## Assigned task:
Write only the number of lines in the entries that hold the string "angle".

## Data shown:
════════════════════
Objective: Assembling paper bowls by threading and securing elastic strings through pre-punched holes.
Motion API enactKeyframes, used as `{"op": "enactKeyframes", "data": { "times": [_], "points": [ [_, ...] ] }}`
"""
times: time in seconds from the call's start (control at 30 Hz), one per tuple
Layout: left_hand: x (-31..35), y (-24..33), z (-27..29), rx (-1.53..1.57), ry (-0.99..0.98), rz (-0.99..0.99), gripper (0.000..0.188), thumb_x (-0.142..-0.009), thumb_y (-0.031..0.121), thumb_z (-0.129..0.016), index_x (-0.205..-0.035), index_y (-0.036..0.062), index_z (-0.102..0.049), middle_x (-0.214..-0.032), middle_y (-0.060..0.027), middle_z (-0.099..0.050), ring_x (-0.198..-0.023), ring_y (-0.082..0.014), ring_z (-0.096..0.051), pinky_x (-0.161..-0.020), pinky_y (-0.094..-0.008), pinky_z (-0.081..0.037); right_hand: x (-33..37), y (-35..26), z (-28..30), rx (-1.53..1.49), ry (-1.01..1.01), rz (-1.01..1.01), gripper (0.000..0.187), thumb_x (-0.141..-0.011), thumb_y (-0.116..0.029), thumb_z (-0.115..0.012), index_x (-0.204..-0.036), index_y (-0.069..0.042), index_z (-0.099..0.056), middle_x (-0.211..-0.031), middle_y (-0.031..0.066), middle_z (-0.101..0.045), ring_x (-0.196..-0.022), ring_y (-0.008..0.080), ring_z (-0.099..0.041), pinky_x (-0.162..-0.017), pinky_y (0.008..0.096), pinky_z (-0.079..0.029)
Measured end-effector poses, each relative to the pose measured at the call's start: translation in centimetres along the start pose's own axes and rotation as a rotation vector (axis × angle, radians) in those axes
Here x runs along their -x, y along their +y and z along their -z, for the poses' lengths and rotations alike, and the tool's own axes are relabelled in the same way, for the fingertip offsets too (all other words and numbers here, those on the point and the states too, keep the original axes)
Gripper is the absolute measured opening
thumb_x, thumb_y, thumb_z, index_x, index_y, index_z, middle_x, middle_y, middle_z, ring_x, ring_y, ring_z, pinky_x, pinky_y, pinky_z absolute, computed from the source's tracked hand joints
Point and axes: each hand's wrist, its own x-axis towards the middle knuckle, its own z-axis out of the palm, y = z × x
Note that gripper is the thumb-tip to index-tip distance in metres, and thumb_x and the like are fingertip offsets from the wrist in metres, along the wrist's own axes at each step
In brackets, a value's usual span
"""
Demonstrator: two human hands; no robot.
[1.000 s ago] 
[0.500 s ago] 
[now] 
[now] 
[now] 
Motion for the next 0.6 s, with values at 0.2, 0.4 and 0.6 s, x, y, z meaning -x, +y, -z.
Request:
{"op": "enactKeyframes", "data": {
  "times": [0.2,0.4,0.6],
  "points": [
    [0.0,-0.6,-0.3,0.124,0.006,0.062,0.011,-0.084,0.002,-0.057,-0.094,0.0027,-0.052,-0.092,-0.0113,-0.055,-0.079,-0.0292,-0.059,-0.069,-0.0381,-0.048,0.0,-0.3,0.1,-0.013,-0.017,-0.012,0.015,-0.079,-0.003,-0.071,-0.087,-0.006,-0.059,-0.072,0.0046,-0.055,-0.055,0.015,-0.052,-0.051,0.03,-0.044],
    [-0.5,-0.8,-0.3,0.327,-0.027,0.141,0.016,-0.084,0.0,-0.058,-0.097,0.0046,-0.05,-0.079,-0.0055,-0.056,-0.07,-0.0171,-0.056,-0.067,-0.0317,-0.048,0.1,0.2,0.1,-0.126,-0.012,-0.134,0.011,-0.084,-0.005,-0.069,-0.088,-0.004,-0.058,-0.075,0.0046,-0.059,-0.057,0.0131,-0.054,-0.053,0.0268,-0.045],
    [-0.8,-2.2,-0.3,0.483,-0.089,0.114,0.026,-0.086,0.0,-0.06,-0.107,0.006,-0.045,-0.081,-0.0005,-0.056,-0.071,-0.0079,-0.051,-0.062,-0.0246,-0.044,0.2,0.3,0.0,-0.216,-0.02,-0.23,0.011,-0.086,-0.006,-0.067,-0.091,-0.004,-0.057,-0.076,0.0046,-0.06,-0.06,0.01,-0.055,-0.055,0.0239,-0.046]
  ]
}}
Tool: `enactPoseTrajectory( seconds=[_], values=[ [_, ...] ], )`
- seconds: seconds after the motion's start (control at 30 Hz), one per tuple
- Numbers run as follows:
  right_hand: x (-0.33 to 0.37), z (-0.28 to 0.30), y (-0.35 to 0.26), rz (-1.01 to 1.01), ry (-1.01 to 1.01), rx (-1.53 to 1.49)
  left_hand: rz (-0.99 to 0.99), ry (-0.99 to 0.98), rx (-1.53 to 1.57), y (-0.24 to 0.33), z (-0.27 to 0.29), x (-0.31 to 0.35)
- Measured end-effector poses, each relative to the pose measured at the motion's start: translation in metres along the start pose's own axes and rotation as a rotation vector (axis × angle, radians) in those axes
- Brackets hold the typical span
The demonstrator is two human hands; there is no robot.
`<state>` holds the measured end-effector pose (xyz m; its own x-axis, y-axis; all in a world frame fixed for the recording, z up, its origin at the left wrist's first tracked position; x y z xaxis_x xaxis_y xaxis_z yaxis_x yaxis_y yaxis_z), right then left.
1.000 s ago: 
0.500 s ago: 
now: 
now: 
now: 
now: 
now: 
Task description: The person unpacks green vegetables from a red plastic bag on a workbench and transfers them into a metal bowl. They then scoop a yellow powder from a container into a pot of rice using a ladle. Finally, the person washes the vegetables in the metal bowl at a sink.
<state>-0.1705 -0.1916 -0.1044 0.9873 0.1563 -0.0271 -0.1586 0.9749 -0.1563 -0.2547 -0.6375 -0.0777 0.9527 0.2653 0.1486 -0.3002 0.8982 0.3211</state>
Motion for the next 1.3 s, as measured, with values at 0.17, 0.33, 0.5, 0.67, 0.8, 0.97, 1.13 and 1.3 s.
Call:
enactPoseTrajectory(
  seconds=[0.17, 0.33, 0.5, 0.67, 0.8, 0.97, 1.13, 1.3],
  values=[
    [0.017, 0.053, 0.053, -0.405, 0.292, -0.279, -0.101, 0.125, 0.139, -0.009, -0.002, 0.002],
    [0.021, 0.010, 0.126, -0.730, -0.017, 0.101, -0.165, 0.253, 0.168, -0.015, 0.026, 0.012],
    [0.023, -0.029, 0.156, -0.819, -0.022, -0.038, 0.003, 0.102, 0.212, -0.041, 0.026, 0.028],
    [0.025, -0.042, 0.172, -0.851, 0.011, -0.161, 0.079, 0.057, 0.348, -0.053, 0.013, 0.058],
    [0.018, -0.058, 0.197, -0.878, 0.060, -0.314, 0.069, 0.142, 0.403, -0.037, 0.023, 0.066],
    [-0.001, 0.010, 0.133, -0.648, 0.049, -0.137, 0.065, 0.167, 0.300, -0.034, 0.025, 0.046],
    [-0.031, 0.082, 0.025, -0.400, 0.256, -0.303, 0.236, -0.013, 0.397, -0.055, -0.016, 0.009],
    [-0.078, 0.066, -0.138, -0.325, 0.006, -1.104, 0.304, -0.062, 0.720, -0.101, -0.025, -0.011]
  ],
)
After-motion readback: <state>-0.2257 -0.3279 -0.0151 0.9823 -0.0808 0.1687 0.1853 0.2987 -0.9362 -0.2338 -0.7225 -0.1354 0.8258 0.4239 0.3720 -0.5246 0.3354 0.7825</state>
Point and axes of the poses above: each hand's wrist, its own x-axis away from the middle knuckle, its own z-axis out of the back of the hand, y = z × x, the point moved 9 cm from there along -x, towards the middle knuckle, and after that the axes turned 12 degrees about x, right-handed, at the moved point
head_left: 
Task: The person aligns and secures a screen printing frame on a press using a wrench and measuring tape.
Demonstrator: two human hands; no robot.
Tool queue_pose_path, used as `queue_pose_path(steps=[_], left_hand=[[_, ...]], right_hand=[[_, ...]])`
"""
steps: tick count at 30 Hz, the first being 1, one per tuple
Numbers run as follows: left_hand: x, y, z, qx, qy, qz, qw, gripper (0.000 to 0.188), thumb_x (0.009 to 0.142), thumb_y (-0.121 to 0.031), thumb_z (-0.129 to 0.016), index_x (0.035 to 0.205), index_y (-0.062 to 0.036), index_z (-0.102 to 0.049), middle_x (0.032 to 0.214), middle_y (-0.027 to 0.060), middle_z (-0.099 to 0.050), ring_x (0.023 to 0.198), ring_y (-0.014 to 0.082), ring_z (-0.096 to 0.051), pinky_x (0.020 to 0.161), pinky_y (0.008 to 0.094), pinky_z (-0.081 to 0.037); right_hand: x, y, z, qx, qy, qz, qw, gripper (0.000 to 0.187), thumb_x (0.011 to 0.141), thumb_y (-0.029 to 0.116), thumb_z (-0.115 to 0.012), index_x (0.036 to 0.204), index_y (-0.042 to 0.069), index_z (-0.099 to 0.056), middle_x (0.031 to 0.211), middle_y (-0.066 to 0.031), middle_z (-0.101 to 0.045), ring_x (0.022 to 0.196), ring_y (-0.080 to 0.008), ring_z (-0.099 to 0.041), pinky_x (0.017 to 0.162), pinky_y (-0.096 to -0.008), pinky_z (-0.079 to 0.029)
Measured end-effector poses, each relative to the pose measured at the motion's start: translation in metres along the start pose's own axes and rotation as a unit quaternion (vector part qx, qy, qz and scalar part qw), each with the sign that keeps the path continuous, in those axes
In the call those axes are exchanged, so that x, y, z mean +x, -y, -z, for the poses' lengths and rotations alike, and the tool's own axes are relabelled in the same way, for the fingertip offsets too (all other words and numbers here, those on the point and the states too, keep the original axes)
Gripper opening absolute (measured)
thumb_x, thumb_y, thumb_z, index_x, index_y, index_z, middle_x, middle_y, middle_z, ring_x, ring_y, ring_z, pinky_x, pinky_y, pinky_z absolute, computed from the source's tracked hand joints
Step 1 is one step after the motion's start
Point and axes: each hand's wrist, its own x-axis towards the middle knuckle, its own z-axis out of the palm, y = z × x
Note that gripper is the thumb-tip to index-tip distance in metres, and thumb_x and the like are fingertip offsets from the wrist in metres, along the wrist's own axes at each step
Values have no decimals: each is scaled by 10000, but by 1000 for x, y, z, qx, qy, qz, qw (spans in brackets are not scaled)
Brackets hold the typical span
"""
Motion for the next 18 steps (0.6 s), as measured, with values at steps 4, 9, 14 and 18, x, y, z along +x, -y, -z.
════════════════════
## Solved problem:
2